Exercise objective | Go to the line holding "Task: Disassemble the" in the data below and repeat it exactly, then each line after it up to and including the one holding "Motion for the". Omit pictures.

-------- Recorded information

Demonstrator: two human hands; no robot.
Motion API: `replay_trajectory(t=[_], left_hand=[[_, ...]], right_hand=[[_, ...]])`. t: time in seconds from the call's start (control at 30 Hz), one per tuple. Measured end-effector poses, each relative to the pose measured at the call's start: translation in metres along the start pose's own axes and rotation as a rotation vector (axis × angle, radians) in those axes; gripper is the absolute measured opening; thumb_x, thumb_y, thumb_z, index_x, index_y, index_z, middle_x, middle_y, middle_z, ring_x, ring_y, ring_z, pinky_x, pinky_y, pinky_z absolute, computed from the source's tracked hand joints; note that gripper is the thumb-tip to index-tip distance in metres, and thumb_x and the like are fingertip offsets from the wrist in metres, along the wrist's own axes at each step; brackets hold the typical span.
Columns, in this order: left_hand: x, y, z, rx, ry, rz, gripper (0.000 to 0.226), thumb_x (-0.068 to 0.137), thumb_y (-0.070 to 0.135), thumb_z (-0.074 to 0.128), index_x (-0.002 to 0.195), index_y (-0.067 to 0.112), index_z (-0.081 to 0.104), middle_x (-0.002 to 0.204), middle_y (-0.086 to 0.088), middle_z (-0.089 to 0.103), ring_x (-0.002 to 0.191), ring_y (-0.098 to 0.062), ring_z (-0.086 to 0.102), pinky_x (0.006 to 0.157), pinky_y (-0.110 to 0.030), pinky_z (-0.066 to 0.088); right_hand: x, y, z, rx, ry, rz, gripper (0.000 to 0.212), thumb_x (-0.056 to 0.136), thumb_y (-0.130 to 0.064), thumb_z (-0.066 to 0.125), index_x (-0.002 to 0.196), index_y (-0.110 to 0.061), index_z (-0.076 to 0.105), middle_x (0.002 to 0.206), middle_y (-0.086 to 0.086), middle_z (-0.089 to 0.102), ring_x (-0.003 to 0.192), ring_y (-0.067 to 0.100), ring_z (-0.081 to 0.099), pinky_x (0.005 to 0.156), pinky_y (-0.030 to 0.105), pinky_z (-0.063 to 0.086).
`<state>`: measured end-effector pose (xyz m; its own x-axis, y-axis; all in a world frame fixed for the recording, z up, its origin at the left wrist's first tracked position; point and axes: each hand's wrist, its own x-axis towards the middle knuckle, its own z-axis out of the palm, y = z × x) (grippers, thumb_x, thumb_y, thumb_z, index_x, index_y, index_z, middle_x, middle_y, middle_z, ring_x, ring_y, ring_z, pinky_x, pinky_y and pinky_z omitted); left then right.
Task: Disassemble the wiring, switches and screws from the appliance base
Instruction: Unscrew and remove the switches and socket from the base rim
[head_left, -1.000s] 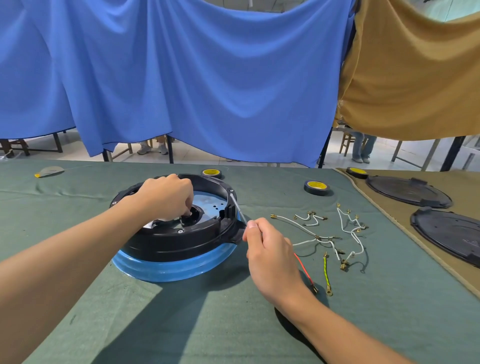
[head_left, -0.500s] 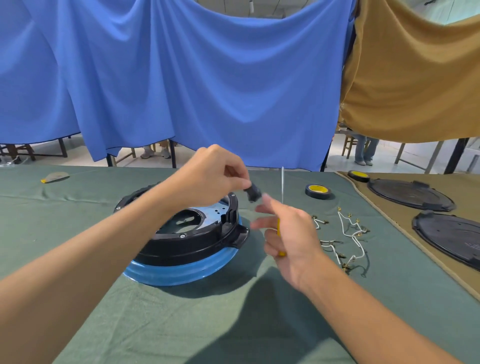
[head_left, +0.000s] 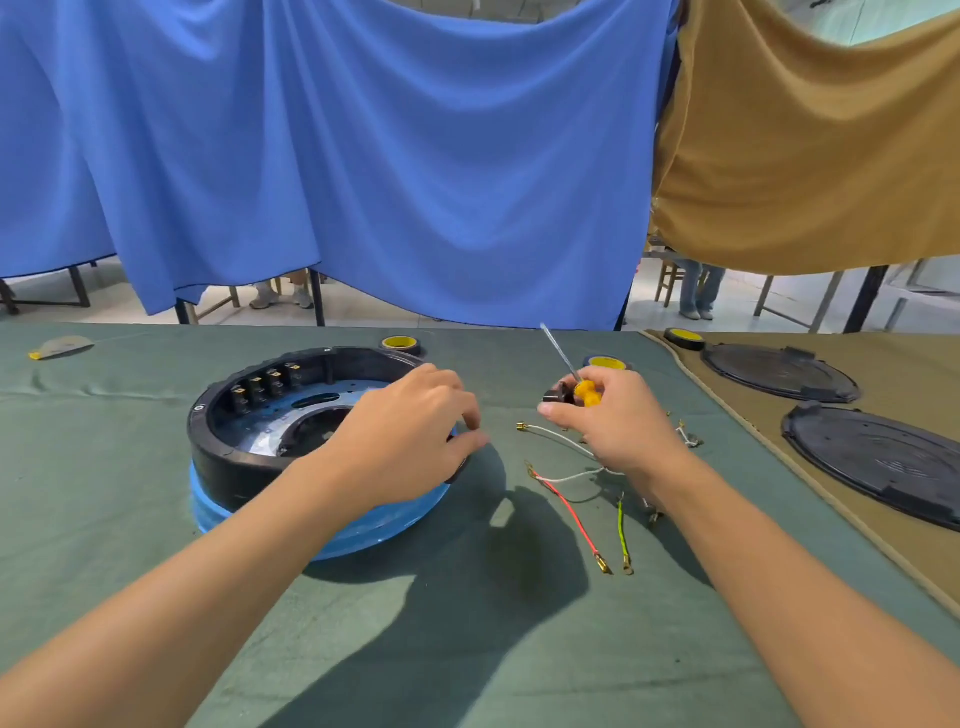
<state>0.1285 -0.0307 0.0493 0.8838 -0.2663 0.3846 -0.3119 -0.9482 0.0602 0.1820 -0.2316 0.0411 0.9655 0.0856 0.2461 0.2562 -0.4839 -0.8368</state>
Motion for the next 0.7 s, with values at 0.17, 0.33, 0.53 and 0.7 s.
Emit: replay_trajectory(t=[0.17, 0.33, 0.53, 0.7], left_hand=[[-0.008, -0.002, 0.009, 0.110, 0.050, 0.091, 0.026, 0.098, 0.041, 0.045, 0.100, 0.025, 0.066, 0.111, 0.015, 0.052, 0.107, -0.007, 0.038, 0.067, -0.023, 0.035], [-0.015, 0.002, 0.013, 0.248, 0.132, 0.184, 0.027, 0.098, 0.038, 0.044, 0.093, 0.022, 0.065, 0.096, 0.010, 0.062, 0.100, -0.017, 0.051, 0.068, -0.030, 0.044], [-0.018, 0.001, 0.010, 0.214, 0.121, 0.169, 0.029, 0.101, 0.038, 0.036, 0.094, 0.024, 0.061, 0.095, 0.011, 0.060, 0.098, -0.014, 0.050, 0.071, -0.032, 0.048], [-0.017, -0.002, 0.007, 0.190, 0.102, 0.138, 0.031, 0.101, 0.036, 0.035, 0.093, 0.024, 0.063, 0.096, 0.011, 0.059, 0.099, -0.012, 0.047, 0.071, -0.033, 0.050]], right_hand=[[0.004, 0.008, 0.000, -0.401, -0.002, -0.041, 0.041, 0.067, -0.049, 0.084, 0.085, -0.022, 0.059, 0.081, 0.000, 0.063, 0.080, 0.021, 0.055, 0.063, 0.032, 0.045], [0.003, 0.016, 0.015, -0.606, -0.055, -0.029, 0.047, 0.067, -0.058, 0.080, 0.082, -0.025, 0.051, 0.092, 0.003, 0.064, 0.091, 0.029, 0.057, 0.068, 0.035, 0.046], [0.008, 0.017, 0.005, -0.585, -0.192, 0.001, 0.019, 0.078, -0.040, 0.077, 0.083, -0.026, 0.066, 0.096, 0.006, 0.068, 0.097, 0.025, 0.059, 0.081, 0.041, 0.054], [-0.007, 0.002, 0.002, -0.370, -0.125, 0.021, 0.020, 0.084, -0.037, 0.073, 0.082, -0.019, 0.065, 0.075, 0.001, 0.064, 0.071, 0.016, 0.057, 0.058, 0.027, 0.041]])
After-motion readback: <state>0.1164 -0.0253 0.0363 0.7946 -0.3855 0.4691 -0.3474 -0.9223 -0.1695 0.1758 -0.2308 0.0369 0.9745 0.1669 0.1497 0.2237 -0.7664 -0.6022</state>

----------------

Solution to this task |
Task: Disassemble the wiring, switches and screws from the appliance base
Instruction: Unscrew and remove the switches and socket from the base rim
[head_left, -1.000s] 
[head_left, -0.500s] 
[head_left, +0.000s] 
<state>0.1285 -0.0307 0.0493 0.8838 -0.2663 0.3846 -0.3119 -0.9482 0.0602 0.1820 -0.2316 0.0411 0.9655 0.0856 0.2461 0.2562 -0.4839 -0.8368</state>
Motion for the next 0.7 s, with values at 0.17, 0.33, 0.53 and 0.7 s.

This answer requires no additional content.